TASK REQUIREMENTS:
Look for the line that has "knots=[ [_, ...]" in the material below; please repeat it and every line after it, exactly, up to and including the line that has "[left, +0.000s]", and nothing else.

--

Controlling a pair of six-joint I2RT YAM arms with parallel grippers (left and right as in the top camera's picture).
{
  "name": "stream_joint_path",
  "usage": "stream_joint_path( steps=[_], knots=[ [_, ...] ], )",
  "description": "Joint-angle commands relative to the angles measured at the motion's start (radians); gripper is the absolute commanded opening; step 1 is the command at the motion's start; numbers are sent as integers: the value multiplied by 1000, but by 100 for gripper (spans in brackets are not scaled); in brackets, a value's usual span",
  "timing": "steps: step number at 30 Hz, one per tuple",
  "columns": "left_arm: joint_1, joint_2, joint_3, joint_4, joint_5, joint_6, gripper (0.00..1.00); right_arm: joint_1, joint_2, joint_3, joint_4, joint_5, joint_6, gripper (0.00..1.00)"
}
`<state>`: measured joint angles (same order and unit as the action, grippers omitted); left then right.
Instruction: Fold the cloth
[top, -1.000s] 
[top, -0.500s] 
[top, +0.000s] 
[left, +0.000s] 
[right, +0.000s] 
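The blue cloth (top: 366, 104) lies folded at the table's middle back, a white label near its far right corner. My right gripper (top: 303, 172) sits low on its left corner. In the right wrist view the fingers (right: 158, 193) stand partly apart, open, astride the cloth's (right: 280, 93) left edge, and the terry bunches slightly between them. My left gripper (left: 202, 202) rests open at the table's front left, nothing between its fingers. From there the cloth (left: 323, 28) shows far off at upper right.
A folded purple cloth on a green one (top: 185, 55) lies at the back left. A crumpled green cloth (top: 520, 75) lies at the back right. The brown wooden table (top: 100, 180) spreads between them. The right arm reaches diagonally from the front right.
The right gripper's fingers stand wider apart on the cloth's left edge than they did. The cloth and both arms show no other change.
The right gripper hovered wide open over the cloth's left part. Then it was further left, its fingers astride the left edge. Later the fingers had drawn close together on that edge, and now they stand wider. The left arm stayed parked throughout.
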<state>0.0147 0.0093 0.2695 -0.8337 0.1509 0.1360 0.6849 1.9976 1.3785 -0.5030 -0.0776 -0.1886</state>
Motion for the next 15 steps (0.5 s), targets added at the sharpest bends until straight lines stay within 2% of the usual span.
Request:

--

ANSWER SECTION:
  "usage": "stream_joint_path( steps=[_], knots=[ [_, ...] ], )",
  "description": "Joint-angle commands relative to the angles measured at the motion's start (radians); gripper is the absolute commanded opening; step 1 is the command at the motion's start; numbers are sent as integers: the value multiplied by 1000, but by 100 for gripper (spans in brackets are not scaled); in brackets, a value's usual span",
  "timing": "steps: step number at 30 Hz, one per tuple",
  "columns": "left_arm: joint_1, joint_2, joint_3, joint_4, joint_5, joint_6, gripper (0.00..1.00); right_arm: joint_1, joint_2, joint_3, joint_4, joint_5, joint_6, gripper (0.00..1.00)"
}
`<state>`: measured joint angles (same order and unit as the action, grippers omitted); left then right.
Instruction: Fold the cloth
[top, -1.000s] 
[top, -0.500s] 
[top, +0.000s] 
[left, +0.000s] 

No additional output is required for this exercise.